Figure: 4 Average Monthly Growth Rates
First, it is interesting to see the weekly raw data shown below. The negative drops have gotten both larger and more frequent. This data is used to calculate the running 13-week money supply.
Figure: 5 WoW M2 Change
The “Wenzel” 13-week Money Supply
The late Robert Wenzel of Economic Policy Journal used a modified calculation to track Money Supply. He used a trailing 13-week average growth rate annualized as defined in his book The Fed Flunks. He specifically used the weekly data that was not seasonally adjusted. His analogy was that in order to know what to wear outside, he wants to know the current weather, not temperatures that have been averaged throughout the year.
The objective of the 13-week average is to smooth some of the choppy data without bringing in too much history that could blind someone from seeing what’s in front of them. The 13-week average growth rate can be seen in the table below. Decelerating trends are in red and accelerating trends in green.

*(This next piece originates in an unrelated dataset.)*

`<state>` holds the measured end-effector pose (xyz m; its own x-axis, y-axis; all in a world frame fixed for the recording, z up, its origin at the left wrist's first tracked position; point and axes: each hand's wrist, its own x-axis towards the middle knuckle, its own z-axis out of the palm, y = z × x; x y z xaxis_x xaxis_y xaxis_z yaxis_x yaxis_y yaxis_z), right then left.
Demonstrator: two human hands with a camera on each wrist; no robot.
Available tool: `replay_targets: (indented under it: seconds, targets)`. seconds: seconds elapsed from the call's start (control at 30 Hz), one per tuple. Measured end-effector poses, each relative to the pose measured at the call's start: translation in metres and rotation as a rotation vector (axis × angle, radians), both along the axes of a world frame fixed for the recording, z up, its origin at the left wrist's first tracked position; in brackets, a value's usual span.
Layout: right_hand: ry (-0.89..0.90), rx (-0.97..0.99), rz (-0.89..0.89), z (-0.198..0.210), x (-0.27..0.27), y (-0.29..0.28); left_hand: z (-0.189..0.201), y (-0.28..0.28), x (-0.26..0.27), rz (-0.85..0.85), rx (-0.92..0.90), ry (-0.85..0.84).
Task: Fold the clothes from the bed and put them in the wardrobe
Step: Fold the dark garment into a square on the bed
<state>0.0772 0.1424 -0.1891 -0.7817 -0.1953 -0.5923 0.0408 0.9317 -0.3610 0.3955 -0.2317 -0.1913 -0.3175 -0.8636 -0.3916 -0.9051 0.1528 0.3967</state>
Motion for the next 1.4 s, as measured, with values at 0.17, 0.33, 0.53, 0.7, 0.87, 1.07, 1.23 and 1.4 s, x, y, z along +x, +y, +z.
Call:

The 13-week average has now reached a new all-time low of -7.2%. the growth rate has decelerated for 14 straight weeks and has remained negative for 45 weeks. This type of slowdown is completely unprecedented.
For almost a year, I have been flagging the massive drop in Money Supply. So far, only crypto and a few regional banks have been hit, but there is unquestionably a storm brewing. This crash in money supply is way worse than what was seen in 2000 and 2008. With the market so much more dependent on cheap money now, it’s only a matter of time before something major breaks.